Using the records below, quote only the span that opens with the line containing "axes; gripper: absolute" and closes with the line containing "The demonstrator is", exactly and inclusively.

MATERIAL FOR THIS TASK below:

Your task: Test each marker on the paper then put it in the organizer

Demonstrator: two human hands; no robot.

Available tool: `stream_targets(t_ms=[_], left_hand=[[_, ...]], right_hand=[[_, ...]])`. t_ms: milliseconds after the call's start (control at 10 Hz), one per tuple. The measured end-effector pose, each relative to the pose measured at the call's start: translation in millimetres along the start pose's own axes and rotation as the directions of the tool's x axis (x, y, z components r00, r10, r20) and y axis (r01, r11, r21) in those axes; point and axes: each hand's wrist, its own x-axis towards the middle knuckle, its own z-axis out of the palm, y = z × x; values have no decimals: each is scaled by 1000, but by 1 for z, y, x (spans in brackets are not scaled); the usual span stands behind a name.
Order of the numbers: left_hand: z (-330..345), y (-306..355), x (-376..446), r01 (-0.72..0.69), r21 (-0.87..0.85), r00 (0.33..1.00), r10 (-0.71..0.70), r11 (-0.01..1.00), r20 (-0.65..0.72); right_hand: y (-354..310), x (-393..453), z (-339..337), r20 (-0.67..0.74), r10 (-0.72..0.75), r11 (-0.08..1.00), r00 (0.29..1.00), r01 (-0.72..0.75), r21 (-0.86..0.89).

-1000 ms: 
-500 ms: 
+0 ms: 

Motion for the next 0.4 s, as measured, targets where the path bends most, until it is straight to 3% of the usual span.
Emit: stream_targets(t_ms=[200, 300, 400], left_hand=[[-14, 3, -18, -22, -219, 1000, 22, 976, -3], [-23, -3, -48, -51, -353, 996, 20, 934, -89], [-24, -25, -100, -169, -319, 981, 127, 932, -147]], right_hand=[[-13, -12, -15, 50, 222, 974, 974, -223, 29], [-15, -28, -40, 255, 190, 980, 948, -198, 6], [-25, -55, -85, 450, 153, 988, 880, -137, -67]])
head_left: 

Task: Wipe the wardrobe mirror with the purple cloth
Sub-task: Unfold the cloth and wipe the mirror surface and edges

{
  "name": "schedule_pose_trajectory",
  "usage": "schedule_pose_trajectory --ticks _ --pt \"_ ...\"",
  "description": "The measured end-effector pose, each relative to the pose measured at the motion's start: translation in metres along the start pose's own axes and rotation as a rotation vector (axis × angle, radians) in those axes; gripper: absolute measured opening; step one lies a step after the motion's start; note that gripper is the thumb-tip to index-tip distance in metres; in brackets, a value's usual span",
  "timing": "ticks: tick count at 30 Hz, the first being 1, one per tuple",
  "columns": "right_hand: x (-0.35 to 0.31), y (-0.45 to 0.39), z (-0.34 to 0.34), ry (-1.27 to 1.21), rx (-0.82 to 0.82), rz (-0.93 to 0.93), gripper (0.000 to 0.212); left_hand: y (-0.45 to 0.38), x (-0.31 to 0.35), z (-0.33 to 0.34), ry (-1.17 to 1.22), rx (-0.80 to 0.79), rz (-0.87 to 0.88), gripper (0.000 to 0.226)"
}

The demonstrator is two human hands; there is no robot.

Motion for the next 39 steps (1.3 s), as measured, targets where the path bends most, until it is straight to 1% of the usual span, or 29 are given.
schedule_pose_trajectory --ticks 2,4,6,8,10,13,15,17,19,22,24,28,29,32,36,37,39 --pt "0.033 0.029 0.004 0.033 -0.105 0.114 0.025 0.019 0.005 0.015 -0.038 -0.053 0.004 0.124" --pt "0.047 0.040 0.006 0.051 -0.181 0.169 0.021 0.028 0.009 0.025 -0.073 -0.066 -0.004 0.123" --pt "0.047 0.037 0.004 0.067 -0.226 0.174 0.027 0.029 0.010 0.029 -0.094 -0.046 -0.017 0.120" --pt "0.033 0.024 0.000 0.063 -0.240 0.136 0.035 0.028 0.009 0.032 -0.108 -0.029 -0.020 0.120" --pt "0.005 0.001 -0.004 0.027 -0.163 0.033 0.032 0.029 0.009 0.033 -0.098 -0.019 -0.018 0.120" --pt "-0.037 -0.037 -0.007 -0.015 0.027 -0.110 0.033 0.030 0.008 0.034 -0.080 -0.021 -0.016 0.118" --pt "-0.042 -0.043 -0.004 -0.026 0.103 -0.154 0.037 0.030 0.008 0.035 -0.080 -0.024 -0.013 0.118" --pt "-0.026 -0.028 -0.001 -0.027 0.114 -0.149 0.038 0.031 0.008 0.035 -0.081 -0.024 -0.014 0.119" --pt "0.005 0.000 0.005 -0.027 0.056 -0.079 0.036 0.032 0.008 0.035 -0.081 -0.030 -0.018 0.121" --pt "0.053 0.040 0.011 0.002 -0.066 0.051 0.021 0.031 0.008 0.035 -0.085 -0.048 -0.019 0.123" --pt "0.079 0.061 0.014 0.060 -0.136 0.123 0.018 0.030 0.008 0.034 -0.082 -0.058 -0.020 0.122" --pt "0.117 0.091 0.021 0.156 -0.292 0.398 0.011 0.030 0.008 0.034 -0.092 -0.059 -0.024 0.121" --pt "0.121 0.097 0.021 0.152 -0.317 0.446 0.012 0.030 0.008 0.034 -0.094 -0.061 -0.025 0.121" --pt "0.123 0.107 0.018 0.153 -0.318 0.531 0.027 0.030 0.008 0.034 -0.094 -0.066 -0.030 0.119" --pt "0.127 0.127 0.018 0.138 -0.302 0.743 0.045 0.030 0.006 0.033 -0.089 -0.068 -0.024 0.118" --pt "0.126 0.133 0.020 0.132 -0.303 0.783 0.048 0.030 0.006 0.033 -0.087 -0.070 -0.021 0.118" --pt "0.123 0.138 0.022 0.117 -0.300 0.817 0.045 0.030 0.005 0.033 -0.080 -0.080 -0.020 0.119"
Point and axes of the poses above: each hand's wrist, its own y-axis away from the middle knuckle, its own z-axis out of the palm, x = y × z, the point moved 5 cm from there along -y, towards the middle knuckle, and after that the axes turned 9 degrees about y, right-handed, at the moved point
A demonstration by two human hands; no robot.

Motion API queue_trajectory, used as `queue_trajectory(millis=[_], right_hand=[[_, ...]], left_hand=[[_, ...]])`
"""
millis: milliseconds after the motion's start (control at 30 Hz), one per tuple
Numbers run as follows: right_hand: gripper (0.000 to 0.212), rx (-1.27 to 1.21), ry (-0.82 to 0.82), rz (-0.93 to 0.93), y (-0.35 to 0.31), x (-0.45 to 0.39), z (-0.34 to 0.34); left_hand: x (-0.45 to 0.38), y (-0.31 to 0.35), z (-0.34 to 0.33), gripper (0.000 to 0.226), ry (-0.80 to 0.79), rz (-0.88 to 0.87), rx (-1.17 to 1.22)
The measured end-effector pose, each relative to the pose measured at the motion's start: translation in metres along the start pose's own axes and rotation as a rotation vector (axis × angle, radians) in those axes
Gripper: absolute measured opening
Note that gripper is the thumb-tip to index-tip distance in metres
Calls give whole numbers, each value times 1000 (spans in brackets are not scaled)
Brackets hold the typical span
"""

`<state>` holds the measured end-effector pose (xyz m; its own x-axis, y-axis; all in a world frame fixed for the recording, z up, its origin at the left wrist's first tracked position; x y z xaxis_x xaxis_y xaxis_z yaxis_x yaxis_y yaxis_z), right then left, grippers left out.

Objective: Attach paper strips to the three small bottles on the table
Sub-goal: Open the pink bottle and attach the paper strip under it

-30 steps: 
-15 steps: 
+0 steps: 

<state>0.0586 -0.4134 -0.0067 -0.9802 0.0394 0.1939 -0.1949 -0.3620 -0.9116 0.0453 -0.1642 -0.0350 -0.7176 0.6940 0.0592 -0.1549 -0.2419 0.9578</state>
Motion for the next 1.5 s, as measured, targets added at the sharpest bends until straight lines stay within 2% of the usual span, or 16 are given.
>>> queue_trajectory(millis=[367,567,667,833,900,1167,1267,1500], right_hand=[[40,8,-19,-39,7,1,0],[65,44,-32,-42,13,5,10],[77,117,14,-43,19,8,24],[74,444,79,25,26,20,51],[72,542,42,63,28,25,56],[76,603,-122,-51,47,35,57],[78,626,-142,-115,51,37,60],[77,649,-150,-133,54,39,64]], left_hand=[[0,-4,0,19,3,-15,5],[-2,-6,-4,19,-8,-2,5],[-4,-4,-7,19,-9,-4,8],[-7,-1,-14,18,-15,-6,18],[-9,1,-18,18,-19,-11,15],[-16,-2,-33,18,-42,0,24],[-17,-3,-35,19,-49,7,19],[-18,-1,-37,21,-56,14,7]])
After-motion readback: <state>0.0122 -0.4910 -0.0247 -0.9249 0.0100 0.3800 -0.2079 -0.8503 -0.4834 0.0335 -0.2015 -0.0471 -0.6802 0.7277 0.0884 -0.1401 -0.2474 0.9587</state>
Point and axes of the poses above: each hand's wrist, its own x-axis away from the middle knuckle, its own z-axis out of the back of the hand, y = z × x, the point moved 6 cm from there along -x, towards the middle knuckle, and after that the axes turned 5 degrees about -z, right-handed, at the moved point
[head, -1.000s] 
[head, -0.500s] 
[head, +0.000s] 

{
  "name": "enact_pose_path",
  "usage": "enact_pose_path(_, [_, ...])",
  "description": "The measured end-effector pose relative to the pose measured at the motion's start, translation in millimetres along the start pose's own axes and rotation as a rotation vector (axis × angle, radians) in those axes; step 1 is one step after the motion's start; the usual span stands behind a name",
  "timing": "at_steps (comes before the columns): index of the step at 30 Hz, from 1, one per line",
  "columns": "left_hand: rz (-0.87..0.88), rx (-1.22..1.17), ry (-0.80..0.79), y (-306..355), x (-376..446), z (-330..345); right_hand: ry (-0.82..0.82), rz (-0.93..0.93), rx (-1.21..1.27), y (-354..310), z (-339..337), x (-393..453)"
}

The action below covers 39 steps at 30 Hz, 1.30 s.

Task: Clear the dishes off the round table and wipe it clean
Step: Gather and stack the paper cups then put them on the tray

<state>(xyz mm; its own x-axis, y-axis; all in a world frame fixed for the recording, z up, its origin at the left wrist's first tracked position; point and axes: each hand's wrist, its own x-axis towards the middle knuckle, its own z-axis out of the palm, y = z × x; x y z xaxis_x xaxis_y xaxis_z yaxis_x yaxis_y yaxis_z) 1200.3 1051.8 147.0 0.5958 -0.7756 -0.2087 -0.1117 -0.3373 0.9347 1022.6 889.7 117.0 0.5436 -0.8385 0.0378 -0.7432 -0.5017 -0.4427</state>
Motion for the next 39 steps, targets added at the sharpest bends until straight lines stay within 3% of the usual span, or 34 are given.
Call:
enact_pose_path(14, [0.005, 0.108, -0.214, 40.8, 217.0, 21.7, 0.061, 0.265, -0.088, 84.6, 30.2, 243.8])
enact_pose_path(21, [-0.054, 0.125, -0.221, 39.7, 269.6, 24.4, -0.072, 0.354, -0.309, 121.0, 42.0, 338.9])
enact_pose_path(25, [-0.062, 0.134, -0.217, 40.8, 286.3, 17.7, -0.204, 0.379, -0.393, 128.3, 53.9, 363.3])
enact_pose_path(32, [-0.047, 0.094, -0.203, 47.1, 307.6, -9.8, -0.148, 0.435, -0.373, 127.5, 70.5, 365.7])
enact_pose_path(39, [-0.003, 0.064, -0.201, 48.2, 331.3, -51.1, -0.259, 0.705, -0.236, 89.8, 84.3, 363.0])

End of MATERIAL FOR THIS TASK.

> [ANSWER FOR THE TASK]:
  "description": "The measured end-effector pose, each relative to the pose measured at the motion's start: translation in metres along the start pose's own axes and rotation as a rotation vector (axis × angle, radians) in those axes; gripper: absolute measured opening; step one lies a step after the motion's start; note that gripper is the thumb-tip to index-tip distance in metres; in brackets, a value's usual span",
  "timing": "ticks: tick count at 30 Hz, the first being 1, one per tuple",
  "columns": "right_hand: x (-0.35 to 0.31), y (-0.45 to 0.39), z (-0.34 to 0.34), ry (-1.27 to 1.21), rx (-0.82 to 0.82), rz (-0.93 to 0.93), gripper (0.000 to 0.212); left_hand: y (-0.45 to 0.38), x (-0.31 to 0.35), z (-0.33 to 0.34), ry (-1.17 to 1.22), rx (-0.80 to 0.79), rz (-0.87 to 0.88), gripper (0.000 to 0.226)"
}

The demonstrator is two human hands; there is no robot.

The reply to this exercise is complete.